Things had not been going well. Profits were falling behind expectations; the company's products had been criticised on a BBC consumer affairs programme, Watchdog; and Lloyds Bank had just refused to increase a loan facility to the company.

"I remember the stockbrokers saying that Gerald Simler, the finance director I had known for years, should leave after he told them that we would not be making the £1m profit they were expecting that year. I thought that was unnecessary and I told them so. But by the following week, I was thrown out by the other directors." One of these was Mr Simler.

Stories emerged that it was her reluctance to cut costs that led to her downfall. She disputes this. "I never planned to take the company public, or to build an empire. It was a plan put forward by Reginald Burr, the chairman of Millwall Football Club, who acted as our financial adviser and who all but fixed up the flotation.

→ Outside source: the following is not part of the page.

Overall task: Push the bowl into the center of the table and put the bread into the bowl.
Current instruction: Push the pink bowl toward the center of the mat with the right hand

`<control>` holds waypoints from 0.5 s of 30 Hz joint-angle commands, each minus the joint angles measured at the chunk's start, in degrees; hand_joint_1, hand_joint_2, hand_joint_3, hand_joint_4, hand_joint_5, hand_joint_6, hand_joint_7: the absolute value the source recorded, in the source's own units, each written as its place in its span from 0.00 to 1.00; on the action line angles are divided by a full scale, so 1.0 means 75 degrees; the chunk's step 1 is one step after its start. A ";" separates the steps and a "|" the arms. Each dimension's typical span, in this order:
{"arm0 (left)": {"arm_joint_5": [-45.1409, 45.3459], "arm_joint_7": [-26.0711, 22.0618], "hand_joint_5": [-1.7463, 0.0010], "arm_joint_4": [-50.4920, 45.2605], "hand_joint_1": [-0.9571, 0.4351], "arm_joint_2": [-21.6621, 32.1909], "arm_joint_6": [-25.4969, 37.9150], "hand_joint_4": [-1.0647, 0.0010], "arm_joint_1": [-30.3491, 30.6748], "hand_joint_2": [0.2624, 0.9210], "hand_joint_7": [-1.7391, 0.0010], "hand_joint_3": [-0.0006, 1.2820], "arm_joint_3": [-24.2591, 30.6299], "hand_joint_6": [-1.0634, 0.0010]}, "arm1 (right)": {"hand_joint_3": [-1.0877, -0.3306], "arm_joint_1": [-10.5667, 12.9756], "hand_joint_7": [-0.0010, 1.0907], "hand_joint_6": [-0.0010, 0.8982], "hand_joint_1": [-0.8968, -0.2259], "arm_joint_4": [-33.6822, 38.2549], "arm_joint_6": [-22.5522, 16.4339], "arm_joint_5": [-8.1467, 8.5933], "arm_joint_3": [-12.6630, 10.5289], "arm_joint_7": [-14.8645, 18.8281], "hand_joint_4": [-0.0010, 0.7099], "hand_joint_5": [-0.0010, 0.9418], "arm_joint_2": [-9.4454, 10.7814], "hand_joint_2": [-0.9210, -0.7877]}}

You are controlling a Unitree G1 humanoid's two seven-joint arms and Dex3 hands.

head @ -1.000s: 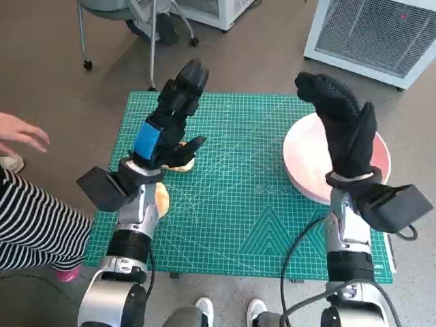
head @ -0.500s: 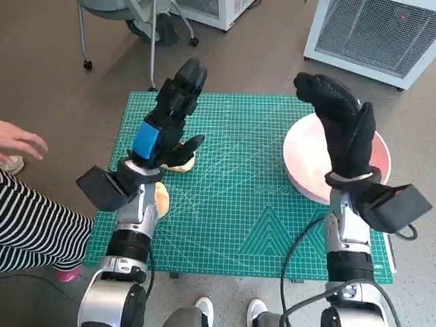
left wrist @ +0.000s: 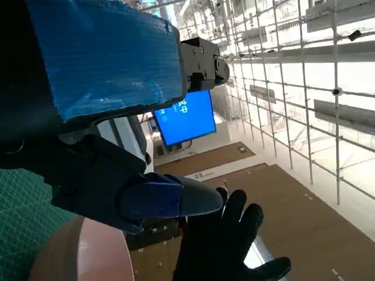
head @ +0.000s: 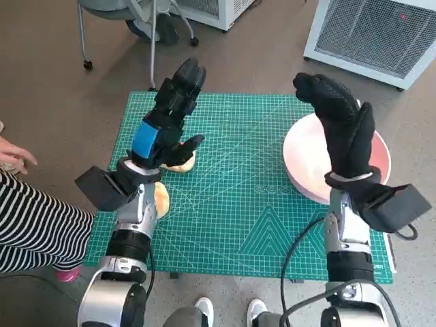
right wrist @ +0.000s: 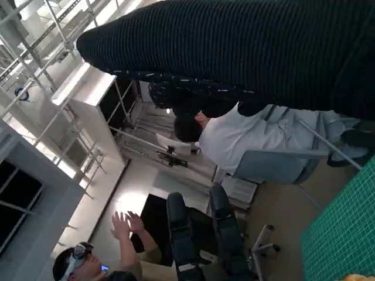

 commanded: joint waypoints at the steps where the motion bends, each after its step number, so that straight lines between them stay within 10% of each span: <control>1: -0.0059 -0.0005 0.99 -0.0110 0.19 -0.0037 0.0001 0.95 -0.0088 1.00 0.85 0.26 0.0007 1.00 | 0.50 0.0273 0.38 0.06 0.30 0.0072 0.0215 0.0417 -0.0368 0.0351 0.22 0.00 -0.0502 0.00; 7: -0.0015 0.0010 1.00 -0.0045 0.19 -0.0003 -0.0074 0.95 -0.0075 1.00 0.85 0.26 0.0035 1.00 | 0.50 0.0356 0.38 0.05 0.30 0.0154 0.0169 0.0623 -0.0890 0.0234 0.21 0.00 -0.0944 0.00; 15: 0.0027 0.0038 1.00 0.0125 0.19 0.0000 -0.0151 0.95 -0.0117 1.00 0.85 0.26 0.0072 1.00 | 0.46 0.0390 0.37 0.02 0.30 0.0517 -0.0139 0.0239 -0.1438 -0.0649 0.17 0.01 -0.1358 0.00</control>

"I thought that the extra funding would be valuable, in that it might help me to fulfil my plans to get the products backed medically, but in fact all the City wanted was to drive more sales through retail outlets. It was just the wrong strategy, especially at the end of the 1980s when the retail trade was in the doldrums."

Mrs Stein's removal from Regina Health Products has meant that she has had virtually no contact at all with Mr Simler, a man she had known from her days growing up in Willesden, north London.

"It was all very sad. I think what made the company in the early days was the bond between the four directors," she says now.

Mr Simler, contacted at his accountancy practice, Lewis Simler, said that he did not want to talk about the episode.

"So many things happened, and it was a long time ago. There's nothing that I want to resurrect now."